* What you have to do
Each line below should be written out again without any change.
****************************************
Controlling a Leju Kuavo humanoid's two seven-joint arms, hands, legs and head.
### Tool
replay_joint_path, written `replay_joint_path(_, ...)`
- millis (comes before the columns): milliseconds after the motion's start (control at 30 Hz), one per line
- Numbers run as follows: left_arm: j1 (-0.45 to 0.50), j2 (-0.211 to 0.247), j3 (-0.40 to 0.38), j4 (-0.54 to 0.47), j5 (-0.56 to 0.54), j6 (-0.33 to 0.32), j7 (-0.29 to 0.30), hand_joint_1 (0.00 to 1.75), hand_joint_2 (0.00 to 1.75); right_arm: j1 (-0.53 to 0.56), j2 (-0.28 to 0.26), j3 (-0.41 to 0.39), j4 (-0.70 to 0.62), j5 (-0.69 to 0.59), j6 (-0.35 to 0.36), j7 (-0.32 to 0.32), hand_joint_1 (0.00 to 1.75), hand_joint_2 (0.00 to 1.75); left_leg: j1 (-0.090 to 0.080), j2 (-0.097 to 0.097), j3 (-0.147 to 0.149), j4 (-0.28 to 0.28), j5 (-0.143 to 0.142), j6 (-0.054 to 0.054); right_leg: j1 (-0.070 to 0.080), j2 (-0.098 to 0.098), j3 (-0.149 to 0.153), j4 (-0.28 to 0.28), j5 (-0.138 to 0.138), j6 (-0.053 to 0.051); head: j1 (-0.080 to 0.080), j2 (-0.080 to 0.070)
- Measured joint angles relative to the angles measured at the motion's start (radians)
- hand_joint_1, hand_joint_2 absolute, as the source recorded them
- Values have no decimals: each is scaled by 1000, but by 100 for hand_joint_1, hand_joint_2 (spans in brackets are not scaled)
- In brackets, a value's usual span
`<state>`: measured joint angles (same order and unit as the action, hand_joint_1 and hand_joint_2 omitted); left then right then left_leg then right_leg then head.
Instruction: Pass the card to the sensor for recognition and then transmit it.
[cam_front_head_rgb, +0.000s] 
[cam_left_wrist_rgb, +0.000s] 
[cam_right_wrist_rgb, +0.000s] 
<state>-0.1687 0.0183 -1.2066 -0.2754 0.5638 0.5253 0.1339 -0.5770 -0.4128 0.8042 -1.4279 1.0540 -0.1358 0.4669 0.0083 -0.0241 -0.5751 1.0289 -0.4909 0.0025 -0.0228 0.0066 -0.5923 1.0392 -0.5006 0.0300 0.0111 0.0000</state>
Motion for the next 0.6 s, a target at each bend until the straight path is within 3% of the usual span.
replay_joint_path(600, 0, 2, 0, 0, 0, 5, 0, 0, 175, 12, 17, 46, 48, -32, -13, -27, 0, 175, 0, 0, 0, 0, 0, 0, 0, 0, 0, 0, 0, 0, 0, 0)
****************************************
* Task answer
Controlling a Leju Kuavo humanoid's two seven-joint arms, hands, legs and head.
### Tool
replay_joint_path, written `replay_joint_path(_, ...)`
- millis (comes before the columns): milliseconds after the motion's start (control at 30 Hz), one per line
- Numbers run as follows: left_arm: j1 (-0.45 to 0.50), j2 (-0.211 to 0.247), j3 (-0.40 to 0.38), j4 (-0.54 to 0.47), j5 (-0.56 to 0.54), j6 (-0.33 to 0.32), j7 (-0.29 to 0.30), hand_joint_1 (0.00 to 1.75), hand_joint_2 (0.00 to 1.75); right_arm: j1 (-0.53 to 0.56), j2 (-0.28 to 0.26), j3 (-0.41 to 0.39), j4 (-0.70 to 0.62), j5 (-0.69 to 0.59), j6 (-0.35 to 0.36), j7 (-0.32 to 0.32), hand_joint_1 (0.00 to 1.75), hand_joint_2 (0.00 to 1.75); left_leg: j1 (-0.090 to 0.080), j2 (-0.097 to 0.097), j3 (-0.147 to 0.149), j4 (-0.28 to 0.28), j5 (-0.143 to 0.142), j6 (-0.054 to 0.054); right_leg: j1 (-0.070 to 0.080), j2 (-0.098 to 0.098), j3 (-0.149 to 0.153), j4 (-0.28 to 0.28), j5 (-0.138 to 0.138), j6 (-0.053 to 0.051); head: j1 (-0.080 to 0.080), j2 (-0.080 to 0.070)
- Measured joint angles relative to the angles measured at the motion's start (radians)
- hand_joint_1, hand_joint_2 absolute, as the source recorded them
- Values have no decimals: each is scaled by 1000, but by 100 for hand_joint_1, hand_joint_2 (spans in brackets are not scaled)
- In brackets, a value's usual span
`<state>`: measured joint angles (same order and unit as the action, hand_joint_1 and hand_joint_2 omitted); left then right then left_leg then right_leg then head.
Instruction: Pass the card to the sensor for recognition and then transmit it.
[cam_front_head_rgb, +0.000s] 
[cam_left_wrist_rgb, +0.000s] 
[cam_right_wrist_rgb, +0.000s] 
<state>-0.1687 0.0183 -1.2066 -0.2754 0.5638 0.5253 0.1339 -0.5770 -0.4128 0.8042 -1.4279 1.0540 -0.1358 0.4669 0.0083 -0.0241 -0.5751 1.0289 -0.4909 0.0025 -0.0228 0.0066 -0.5923 1.0392 -0.5006 0.0300 0.0111 0.0000</state>
Motion for the next 0.6 s, a target at each bend until the straight path is within 3% of the usual span.
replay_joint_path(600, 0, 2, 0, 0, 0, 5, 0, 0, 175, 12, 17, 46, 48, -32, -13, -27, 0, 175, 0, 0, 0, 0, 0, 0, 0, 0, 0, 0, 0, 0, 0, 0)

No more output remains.